- [TASK DESCRIPTION]
If a line below contains the word "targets", count it. Please give the total and nothing else.
-------
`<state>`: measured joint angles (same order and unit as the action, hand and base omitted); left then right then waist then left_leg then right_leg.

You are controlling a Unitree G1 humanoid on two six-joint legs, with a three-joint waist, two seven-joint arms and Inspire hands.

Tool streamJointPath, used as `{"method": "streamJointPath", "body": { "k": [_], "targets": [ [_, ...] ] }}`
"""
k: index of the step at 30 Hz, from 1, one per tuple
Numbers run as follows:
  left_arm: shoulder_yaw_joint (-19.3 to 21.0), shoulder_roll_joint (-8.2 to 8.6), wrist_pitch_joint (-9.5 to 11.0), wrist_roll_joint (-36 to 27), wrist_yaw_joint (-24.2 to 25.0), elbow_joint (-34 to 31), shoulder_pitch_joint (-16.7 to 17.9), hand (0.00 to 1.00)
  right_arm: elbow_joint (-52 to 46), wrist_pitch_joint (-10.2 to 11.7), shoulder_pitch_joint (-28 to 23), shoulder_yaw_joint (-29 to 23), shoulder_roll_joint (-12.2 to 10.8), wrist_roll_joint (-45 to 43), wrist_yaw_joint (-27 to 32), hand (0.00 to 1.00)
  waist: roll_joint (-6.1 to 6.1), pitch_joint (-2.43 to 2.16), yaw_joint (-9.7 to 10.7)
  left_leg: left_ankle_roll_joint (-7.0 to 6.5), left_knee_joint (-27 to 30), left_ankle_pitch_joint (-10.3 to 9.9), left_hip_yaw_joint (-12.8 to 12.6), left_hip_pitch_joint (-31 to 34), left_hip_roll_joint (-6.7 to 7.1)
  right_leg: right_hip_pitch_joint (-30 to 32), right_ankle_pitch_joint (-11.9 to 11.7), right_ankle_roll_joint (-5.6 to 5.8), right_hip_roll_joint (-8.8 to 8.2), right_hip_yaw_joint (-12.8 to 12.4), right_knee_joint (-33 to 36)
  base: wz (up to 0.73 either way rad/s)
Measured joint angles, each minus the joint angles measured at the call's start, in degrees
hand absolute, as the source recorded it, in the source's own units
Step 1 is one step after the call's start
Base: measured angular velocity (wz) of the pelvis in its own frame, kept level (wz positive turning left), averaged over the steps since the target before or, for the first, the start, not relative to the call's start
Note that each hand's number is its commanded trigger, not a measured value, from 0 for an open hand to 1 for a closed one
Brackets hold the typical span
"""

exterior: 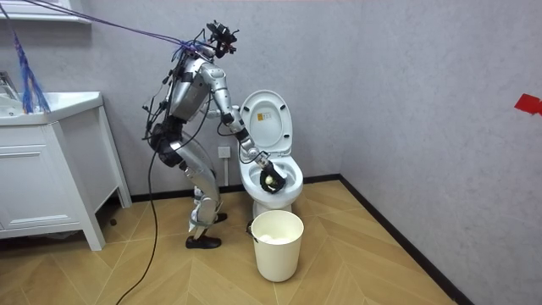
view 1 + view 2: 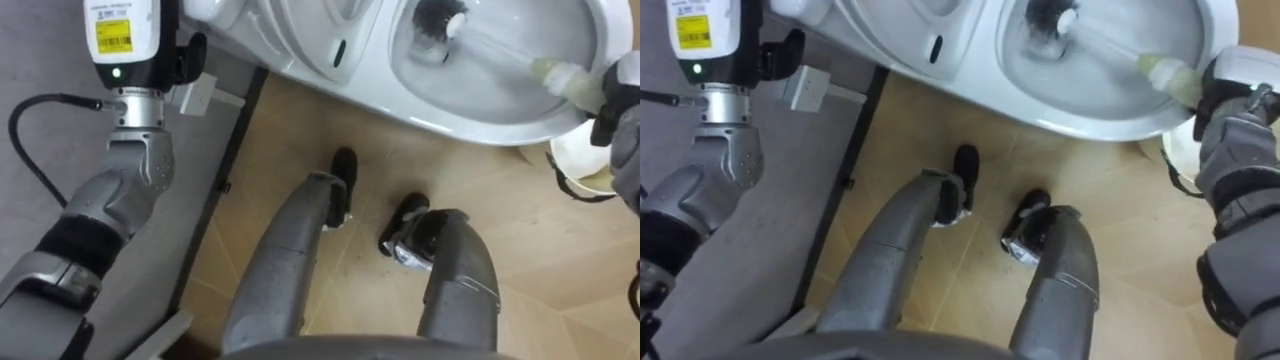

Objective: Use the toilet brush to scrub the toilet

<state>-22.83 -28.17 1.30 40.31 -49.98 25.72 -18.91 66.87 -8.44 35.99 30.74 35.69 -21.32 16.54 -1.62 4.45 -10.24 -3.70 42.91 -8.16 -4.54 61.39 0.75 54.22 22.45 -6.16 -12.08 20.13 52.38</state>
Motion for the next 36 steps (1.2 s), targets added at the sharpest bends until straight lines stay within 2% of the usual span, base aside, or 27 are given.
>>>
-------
- [EXERCISE ANSWER]
2